Cette notion de luxe se rapproche parfois de celle de la dégénérescence. Le goût pour le raffinement est souvent extrapolé par le désir d’en mettre toujours plus. Aussi, la haute couture se distance de la réalité des milieux où elle vend le plus. Même si la haute couture est mise en relation avec la couche sociale la plus élevée, il n’en demeure pas moins qu’elle est considérée aujourd’hui comme dépassée et inaccessible par la société en général.

Alors, les grands couturiers se rabattent sur la création d’accessoires et de cosmétiques, ce sont des produits plus accessibles à toutes les couches de la société, créant ainsi une sympathie pour cet art qu’on dit en déclin.

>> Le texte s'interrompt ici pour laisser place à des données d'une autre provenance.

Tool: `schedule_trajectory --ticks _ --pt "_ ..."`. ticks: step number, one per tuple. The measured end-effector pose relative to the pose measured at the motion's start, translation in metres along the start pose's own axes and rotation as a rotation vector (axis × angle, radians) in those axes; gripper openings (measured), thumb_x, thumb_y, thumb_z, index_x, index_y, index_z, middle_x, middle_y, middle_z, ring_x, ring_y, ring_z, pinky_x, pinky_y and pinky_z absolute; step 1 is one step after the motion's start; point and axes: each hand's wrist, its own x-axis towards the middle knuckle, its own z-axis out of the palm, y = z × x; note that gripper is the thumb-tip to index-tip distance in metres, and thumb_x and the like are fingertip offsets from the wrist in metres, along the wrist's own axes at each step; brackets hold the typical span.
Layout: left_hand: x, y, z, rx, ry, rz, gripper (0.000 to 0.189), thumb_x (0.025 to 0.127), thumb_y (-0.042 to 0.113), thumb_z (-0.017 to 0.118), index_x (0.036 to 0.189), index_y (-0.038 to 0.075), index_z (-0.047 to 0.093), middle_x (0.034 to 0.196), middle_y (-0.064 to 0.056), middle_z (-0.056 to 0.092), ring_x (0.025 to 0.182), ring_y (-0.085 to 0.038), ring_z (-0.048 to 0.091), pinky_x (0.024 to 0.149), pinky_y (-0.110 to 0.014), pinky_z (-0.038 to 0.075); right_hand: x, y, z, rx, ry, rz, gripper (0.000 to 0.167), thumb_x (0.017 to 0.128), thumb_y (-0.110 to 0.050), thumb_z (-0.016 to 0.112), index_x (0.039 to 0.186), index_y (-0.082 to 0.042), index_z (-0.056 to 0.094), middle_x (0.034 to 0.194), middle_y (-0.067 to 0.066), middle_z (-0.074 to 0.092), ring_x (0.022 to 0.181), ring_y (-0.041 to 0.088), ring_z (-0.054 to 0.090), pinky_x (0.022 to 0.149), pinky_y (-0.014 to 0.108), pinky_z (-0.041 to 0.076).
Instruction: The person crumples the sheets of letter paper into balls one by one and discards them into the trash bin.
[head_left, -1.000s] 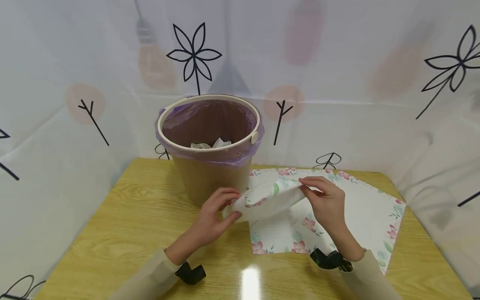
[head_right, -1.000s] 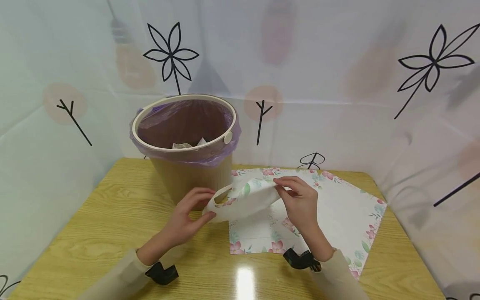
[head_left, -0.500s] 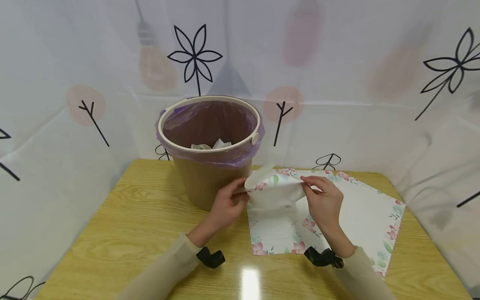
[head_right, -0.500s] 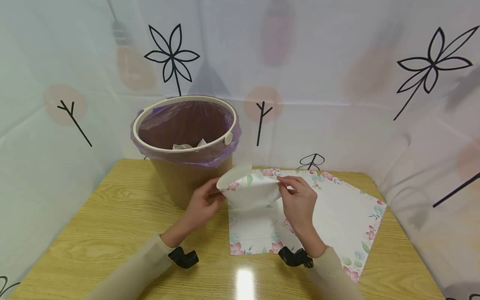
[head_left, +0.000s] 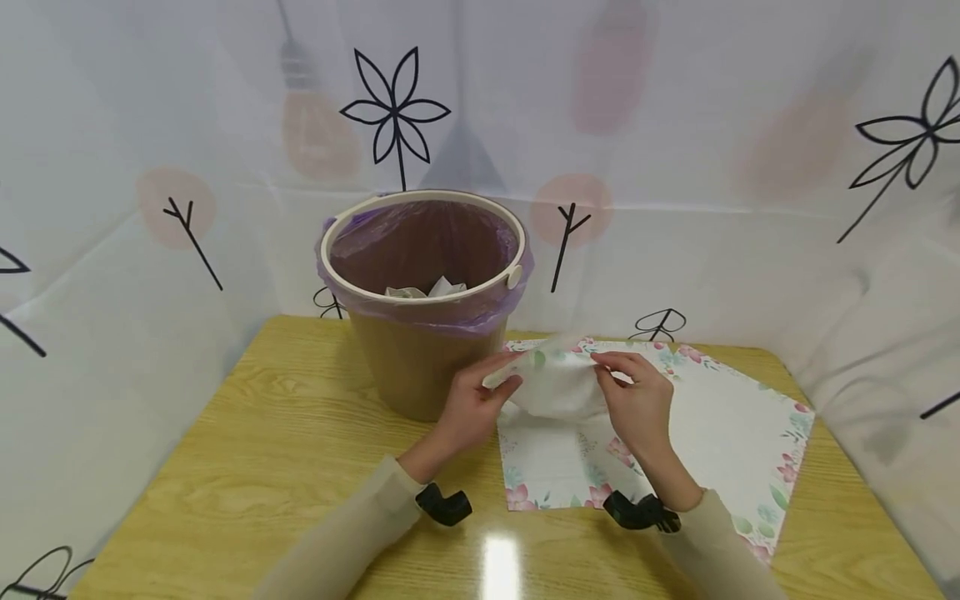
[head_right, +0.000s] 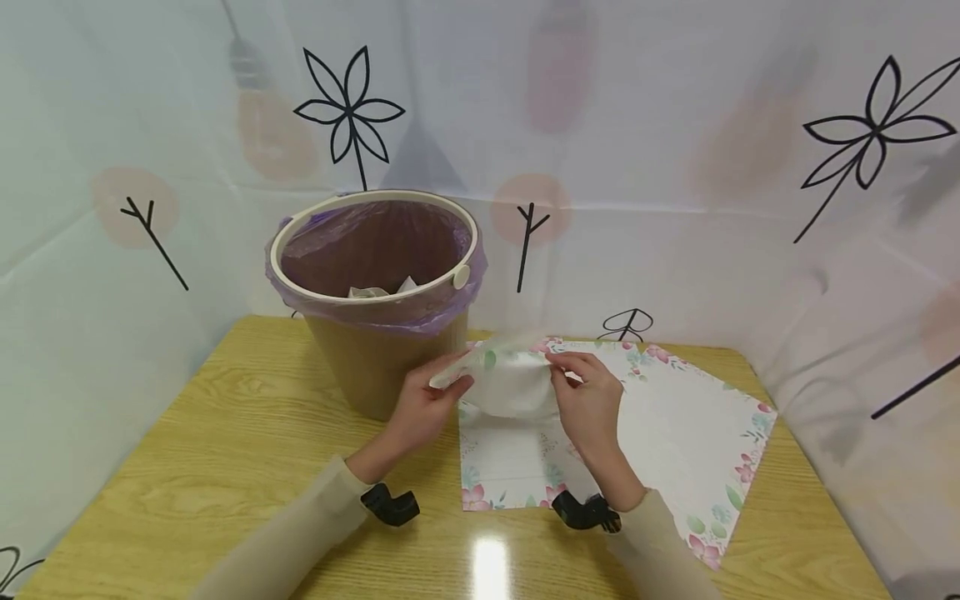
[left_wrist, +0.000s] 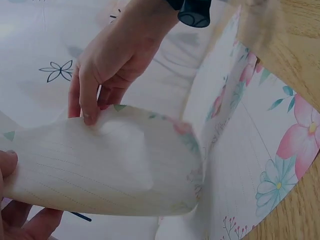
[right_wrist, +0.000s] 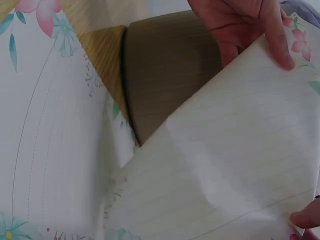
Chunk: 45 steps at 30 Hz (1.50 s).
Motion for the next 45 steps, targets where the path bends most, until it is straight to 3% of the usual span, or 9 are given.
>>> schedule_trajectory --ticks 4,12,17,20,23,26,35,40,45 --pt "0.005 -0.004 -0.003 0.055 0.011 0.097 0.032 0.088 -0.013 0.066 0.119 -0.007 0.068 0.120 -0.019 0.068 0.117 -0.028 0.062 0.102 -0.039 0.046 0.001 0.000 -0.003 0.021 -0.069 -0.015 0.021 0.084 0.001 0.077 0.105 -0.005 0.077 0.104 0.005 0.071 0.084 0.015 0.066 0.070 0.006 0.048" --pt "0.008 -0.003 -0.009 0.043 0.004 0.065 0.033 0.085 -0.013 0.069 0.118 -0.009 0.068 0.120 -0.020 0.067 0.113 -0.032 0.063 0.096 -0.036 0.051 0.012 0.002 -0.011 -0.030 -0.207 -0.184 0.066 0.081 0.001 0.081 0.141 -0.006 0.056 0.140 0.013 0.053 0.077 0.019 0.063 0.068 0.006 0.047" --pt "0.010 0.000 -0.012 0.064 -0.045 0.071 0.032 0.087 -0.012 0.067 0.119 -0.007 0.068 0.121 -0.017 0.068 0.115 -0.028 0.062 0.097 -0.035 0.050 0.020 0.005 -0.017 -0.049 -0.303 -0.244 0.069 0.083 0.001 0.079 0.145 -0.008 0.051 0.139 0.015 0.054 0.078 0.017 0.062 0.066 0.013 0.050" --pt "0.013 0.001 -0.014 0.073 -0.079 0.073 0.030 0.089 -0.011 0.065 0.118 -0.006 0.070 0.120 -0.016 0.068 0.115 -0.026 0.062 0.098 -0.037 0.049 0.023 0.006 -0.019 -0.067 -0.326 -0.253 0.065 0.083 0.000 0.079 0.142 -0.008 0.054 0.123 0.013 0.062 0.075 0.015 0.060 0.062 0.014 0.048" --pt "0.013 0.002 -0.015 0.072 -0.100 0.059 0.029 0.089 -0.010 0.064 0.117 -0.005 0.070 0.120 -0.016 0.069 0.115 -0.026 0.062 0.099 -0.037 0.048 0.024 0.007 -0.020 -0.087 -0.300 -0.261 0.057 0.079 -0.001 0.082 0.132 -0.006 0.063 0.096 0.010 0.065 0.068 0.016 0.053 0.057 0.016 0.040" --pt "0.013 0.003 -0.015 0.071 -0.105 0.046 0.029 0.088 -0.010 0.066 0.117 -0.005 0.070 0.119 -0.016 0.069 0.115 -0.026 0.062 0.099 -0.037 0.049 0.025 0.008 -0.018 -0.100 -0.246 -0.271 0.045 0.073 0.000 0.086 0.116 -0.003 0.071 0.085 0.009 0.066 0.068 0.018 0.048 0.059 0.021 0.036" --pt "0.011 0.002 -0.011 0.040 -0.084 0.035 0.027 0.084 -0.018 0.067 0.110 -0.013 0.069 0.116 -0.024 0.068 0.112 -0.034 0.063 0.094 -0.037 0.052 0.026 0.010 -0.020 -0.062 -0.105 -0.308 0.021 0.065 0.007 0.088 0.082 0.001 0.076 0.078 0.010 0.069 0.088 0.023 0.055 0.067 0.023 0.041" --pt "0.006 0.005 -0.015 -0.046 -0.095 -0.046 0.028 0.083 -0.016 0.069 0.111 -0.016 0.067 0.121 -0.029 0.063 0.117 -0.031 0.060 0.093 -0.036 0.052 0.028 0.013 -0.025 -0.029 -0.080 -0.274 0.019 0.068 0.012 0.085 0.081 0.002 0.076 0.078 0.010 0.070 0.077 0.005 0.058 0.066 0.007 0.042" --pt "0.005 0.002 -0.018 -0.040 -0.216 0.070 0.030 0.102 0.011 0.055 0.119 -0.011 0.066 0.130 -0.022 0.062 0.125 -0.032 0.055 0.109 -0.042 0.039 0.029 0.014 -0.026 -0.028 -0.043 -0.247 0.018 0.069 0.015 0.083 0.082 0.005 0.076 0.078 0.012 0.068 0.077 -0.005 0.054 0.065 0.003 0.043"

Néanmoins, ce métier reste jusqu’à ce jour noble car, malgré la trop fréquente surcharge d’excentricité, il réussit encore à créer le vrai, le beau et le raffiné. La haute couture rend hommage à des métiers d’art qui n’existeraient pas sans elle. Même si on sait que la haute couture ne vend plus autant, elle reste cependant une forme d’art unique. Cela doit nous amener à apprécier la valeur, le travail, l’originalité, le talent et surtout la beauté de cette culture qui donne à la mode l’attention particulière qu’on lui voue aujourd’hui.